Researchers wanted to create a platform for people to report their at-home test results anonymously but also be able to see the transmission rate in their community.

BAR HARBOR, Maine — While at-home COVID tests may be convenient, their results often go unreported. But now, Mount Desert Island's Biological Laboratory has a new program designed to track them. 

The lab launched a program on the mobile app and website, Anecdata, where people can fill out an anonymous survey about their positive or negative at-home COVID test results. 

Jane Disney, associate professor of environmental health at MDI Bio Lab, is one of the organizers who helped create this new program. 

"It occurred to us that people who were doing all of the home test kits, their data wasn't ending up anywhere that was useful to anyone," Disney said.
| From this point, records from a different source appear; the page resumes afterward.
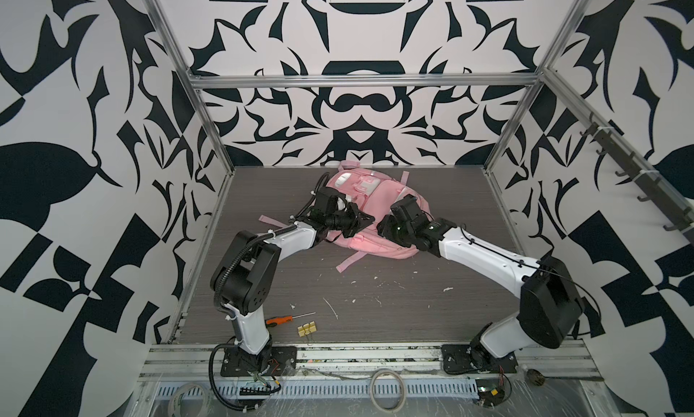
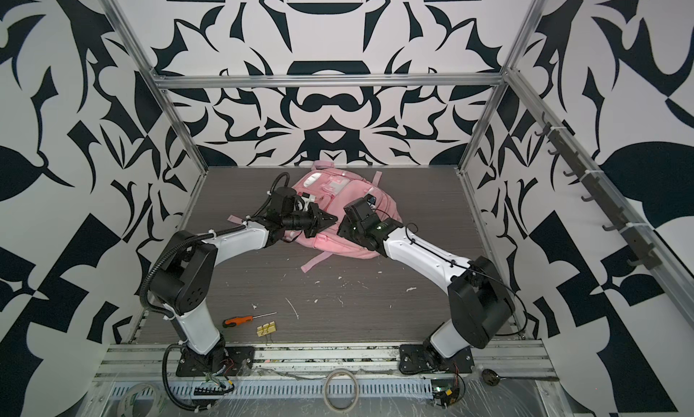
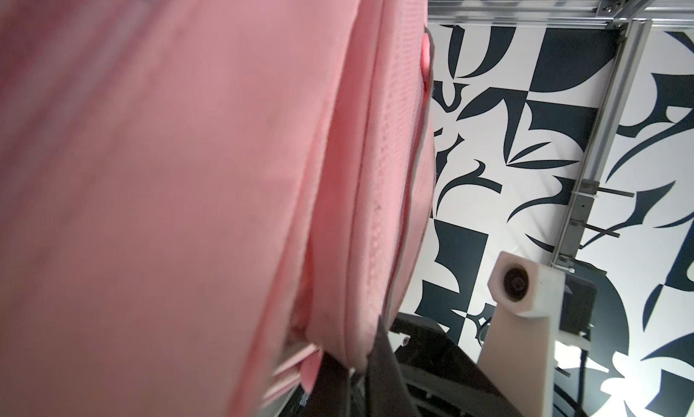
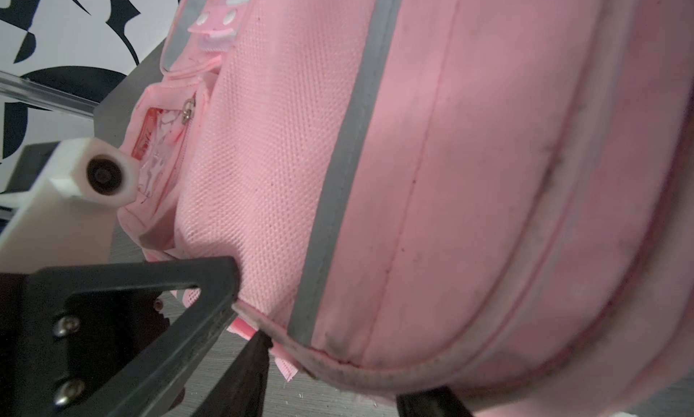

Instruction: Pack the student bag

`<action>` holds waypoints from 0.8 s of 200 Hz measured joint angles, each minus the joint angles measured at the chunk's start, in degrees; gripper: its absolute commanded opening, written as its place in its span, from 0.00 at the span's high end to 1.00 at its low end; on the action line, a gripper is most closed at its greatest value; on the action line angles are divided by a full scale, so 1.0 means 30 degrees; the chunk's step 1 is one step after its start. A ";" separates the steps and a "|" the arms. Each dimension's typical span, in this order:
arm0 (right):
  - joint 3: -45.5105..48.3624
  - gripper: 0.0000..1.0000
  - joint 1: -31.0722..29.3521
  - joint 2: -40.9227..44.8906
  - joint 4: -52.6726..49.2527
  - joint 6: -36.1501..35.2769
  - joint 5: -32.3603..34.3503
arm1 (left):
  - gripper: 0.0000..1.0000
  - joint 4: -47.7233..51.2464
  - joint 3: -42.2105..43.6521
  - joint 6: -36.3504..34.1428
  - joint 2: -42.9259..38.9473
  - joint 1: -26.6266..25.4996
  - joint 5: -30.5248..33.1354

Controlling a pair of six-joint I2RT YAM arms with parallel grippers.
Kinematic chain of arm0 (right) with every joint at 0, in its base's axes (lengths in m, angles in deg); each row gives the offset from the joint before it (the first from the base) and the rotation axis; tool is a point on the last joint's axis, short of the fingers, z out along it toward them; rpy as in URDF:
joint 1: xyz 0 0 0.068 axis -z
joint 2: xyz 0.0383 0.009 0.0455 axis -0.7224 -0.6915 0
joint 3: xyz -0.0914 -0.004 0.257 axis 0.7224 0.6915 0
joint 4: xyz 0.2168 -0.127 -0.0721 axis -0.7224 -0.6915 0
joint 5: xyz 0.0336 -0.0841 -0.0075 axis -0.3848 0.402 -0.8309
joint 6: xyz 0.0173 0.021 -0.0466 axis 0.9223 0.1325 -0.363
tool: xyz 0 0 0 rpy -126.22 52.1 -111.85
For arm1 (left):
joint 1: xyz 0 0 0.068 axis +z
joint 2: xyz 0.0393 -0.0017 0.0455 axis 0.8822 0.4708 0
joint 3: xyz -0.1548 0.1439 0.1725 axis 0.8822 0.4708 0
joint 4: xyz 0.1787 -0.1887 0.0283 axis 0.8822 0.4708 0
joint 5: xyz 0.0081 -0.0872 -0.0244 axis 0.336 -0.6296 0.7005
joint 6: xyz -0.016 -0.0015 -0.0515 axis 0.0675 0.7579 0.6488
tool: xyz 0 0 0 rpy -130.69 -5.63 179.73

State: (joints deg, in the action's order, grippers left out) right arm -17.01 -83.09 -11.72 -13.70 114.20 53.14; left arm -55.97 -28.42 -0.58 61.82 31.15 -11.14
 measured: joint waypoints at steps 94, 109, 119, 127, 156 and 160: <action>-0.0219 0.42 -0.0087 -0.1173 0.0656 -0.0131 0.0153 | 1.00 -0.0226 0.0000 0.0036 0.0248 -0.0131 0.0561; -0.0219 0.48 -0.0124 -0.1413 0.0809 -0.0080 0.0313 | 1.00 -0.0175 0.0000 0.0044 0.0255 -0.0168 0.0721; -0.0226 0.54 -0.0146 -0.1523 0.0867 -0.0109 0.0415 | 1.00 -0.0175 0.0000 0.0058 0.0255 -0.0175 0.0816; -0.0226 0.60 -0.0153 -0.1610 0.0911 -0.0197 0.0452 | 1.00 -0.0197 0.0000 0.0095 0.0255 -0.0175 0.0860; -0.0182 0.86 -0.0131 -0.1683 0.0925 -0.0073 0.0714 | 1.00 -0.0306 0.0000 0.0182 0.0255 -0.0175 0.0874; -0.0168 0.88 -0.0131 -0.1683 0.0925 -0.0153 0.0743 | 1.00 -0.0313 0.0000 0.0189 0.0255 -0.0175 0.0874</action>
State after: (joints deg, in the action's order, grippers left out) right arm -17.51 -83.49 -16.76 -10.92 113.75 55.37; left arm -56.91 -28.42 -0.01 62.59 30.62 -8.52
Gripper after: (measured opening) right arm 0.193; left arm 0.094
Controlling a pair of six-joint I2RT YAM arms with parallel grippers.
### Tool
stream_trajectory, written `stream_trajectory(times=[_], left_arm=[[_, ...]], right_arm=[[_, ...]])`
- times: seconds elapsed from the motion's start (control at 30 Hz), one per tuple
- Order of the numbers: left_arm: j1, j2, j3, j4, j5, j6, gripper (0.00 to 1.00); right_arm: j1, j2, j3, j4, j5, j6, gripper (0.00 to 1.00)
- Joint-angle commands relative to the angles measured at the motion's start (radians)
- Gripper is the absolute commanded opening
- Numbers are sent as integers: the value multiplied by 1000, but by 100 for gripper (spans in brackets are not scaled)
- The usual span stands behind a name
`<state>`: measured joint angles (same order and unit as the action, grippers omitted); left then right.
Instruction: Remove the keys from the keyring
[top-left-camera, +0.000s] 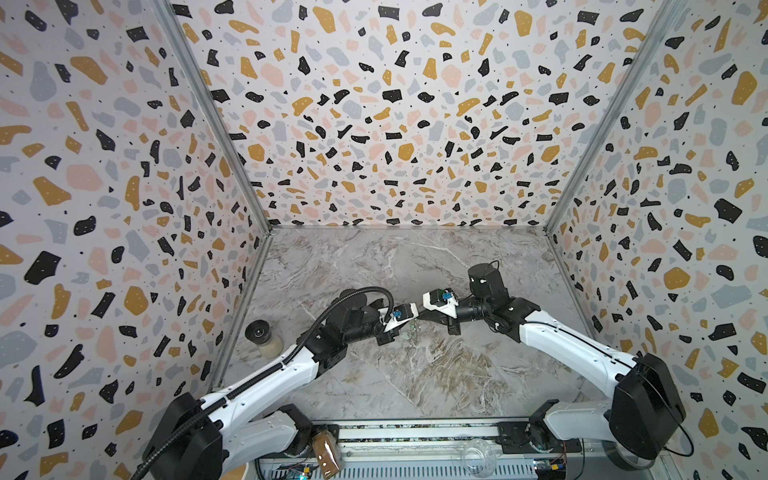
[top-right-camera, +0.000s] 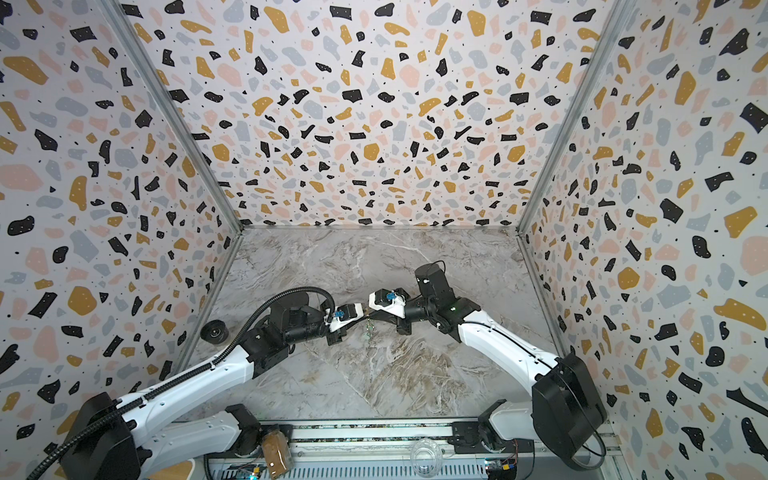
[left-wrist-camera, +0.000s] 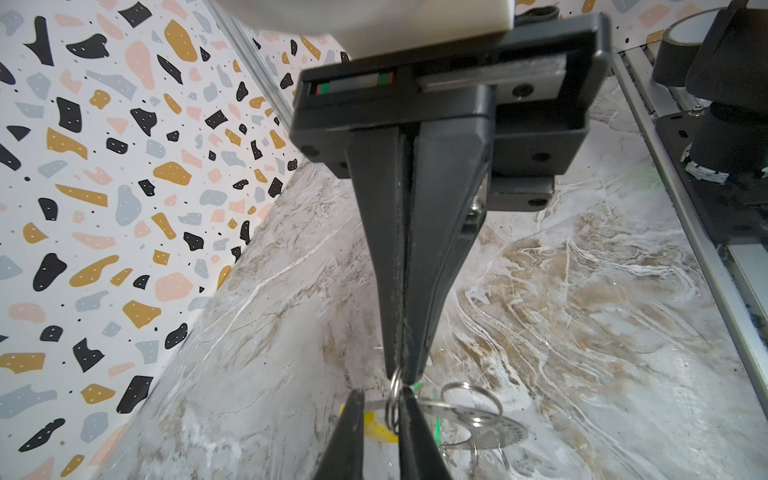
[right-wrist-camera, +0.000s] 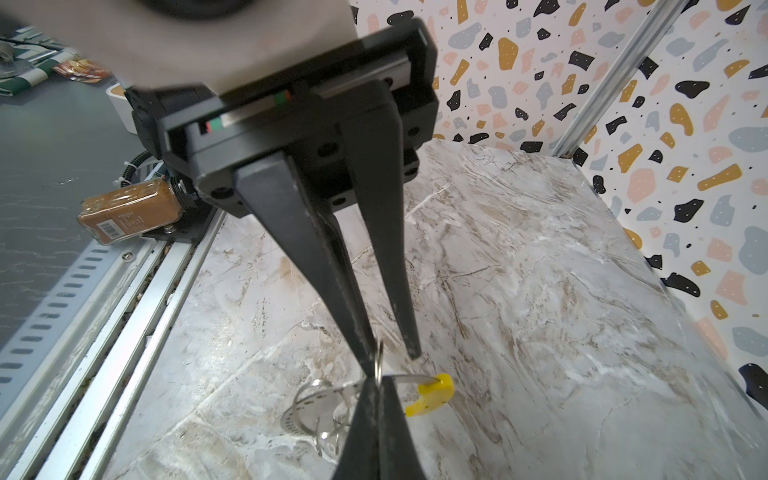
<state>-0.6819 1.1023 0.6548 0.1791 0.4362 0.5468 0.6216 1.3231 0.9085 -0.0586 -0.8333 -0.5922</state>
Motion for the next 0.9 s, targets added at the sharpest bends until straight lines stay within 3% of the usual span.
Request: stream_trajectory(times=[0.0,0.47,0.57,0.67,0.87], left_arm=[[-5,4,39,-2,-7,24,18],[-5,-1,29,49,41,-17,12],[-5,-5,27,50,44,-20,3],[-5,-7,27,54,48,-30,0],[-4,4,24,158,117,-131,0]], right_arm=[[6,-5,53,-18,-10,-4,0],[16,0,59,-38,10,-16,0],[17,-3,61,-40,12,-19,0],[17,-12,60,-38,22,-25,3],[-28,-93,52,-41,65,-52,23]])
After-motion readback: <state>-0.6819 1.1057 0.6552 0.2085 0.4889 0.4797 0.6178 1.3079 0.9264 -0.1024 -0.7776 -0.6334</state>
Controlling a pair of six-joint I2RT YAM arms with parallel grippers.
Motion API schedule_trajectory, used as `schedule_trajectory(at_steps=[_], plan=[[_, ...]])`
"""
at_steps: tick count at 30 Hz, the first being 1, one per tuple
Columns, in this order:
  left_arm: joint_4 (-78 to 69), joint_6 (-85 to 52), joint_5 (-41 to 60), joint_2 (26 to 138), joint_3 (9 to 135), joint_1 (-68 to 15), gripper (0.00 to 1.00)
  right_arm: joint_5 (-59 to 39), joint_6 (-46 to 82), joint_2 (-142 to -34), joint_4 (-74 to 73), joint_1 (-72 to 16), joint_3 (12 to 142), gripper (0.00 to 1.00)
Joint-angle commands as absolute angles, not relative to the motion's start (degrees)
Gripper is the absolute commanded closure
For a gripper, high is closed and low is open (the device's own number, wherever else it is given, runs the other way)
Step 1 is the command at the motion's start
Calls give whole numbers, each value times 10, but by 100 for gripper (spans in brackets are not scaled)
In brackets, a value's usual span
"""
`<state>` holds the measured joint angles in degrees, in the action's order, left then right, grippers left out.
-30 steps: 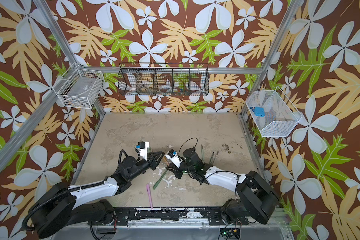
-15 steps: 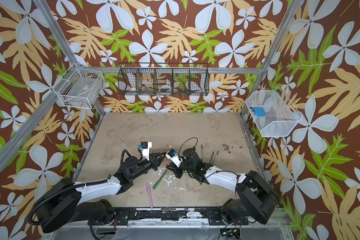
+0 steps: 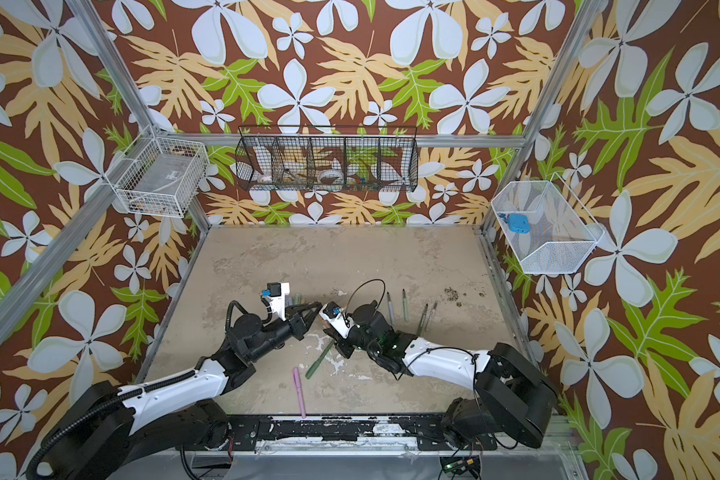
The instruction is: Open the pen caps
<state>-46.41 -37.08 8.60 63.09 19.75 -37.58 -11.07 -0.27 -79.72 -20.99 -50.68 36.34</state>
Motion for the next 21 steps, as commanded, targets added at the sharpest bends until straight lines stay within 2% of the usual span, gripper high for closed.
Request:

Alexis Garretson, community environmental health lab manager at MDI Bio Lab, came up with the idea to create a portal on their Anecdata website for the public to log this information. Anyone across the country can enter their information anonymously. 

"When there's this layer of anonymity, you're often able to be more honest or able to share your health information without really concerns that it'll come back on you in any way," Garretson said.

Garretson said the survey takes less than two minutes to complete. It asks questions about your city and state, symptoms, kit used, vaccination status, and masking habits. People can submit their results as frequently as they take tests. 

Garretson said all of this information is then made available to the public to help people better understand the current status of COVID in their community.

"It'll take a lot of data to really be able to parse all those things out, so we need lots and lots of people to participate," Disney said.

The researchers said reporting your negative at-home test results is just as important and valuable as reporting the positive results to help support their research about testing kits, symptoms, and transmission.

"We also would like to display some correlations between people's masking habits and COVID test types and whether they turned up positive or negative," Cait Bailey, a systems developer at MDI Bio Lab, said.

Bailey said those correlations would be displayed on the website once they receive more survey submissions from the community.

Garretson said people are not required to answer every question on the survey, but the more information they can provide, the more researchers can learn about the presence of COVID in Maine.

"The more data we have, the more questions we're going to be able to ask, and the more we're going to be able to understand COVID transmission in the state of Maine," Garretson said.